The image above is from the official Github repository.

4.3 More Inference Performance on Nvidia P4 and T4

The three images below are from the Volctrans Blog on segmentfault.com.

X-axes are the Batch size and sequence length pairs, and Y-axes are the acceleration rates.

4.4 Real-world Cloud Computing Delay Test on GPT

This plot shows the performance of deploying a GPT model to cloud computing. At 11:00, the delay performance decreased from 360 ms to 80 ms when LightSeq is turned on.
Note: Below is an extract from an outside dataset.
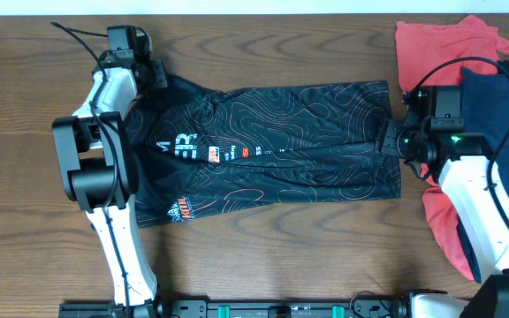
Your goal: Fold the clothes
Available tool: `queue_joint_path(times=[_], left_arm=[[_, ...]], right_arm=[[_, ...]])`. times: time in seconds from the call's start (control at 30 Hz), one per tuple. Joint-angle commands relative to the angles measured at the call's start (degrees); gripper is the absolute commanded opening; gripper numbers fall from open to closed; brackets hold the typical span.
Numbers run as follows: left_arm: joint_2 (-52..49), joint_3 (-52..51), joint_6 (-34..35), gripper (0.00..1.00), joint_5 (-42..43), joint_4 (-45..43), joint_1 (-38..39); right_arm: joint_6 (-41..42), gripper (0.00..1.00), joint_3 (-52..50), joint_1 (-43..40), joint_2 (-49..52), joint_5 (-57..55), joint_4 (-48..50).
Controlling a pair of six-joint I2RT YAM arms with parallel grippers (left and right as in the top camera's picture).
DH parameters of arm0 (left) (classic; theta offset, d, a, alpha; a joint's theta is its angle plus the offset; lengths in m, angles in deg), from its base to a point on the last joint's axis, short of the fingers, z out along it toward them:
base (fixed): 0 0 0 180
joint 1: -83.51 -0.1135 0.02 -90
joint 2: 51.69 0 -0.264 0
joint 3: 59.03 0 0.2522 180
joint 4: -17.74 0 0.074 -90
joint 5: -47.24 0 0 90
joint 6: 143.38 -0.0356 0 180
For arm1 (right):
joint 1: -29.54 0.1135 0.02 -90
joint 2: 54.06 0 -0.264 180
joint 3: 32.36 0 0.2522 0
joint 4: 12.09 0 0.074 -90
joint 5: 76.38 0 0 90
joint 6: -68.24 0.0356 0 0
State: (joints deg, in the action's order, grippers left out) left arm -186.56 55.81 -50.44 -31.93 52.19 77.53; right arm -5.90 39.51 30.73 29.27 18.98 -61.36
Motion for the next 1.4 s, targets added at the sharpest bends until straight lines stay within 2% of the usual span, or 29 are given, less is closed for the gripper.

The image above is from the Volctrans Blog on segmentfault.com.

5. Reference

[1] Vaswani, Ashish, et al. "Attention is all you need." Advances in neural information processing systems. 2017.

[2] Devlin, Jacob, et al. "Bert: Pre-training of deep bidirectional transformers for language understanding." arXiv preprint arXiv:1810.04805 (2018).

[3] Brown, Tom B., et al. "Language models are few-shot learners." arXiv preprint arXiv:2005.14165 (2020).

[4] Wang, Xiaohui, et al. "LightSeq: A High Performance Inference Library for Transformers." arXiv preprint arXiv:2010.13887 (2020).

[5] Jeff Rasley, Samyam Rajbhandari, Olatunji Ruwase, and Yuxiong He. (2020) DeepSpeed: System Optimizations Enable Training Deep Learning Models with Over 100 Billion Parameters. In Proceedings of the 26th ACM SIGKDD International Conference on Knowledge Discovery & Data Mining (KDD '20, Tutorial).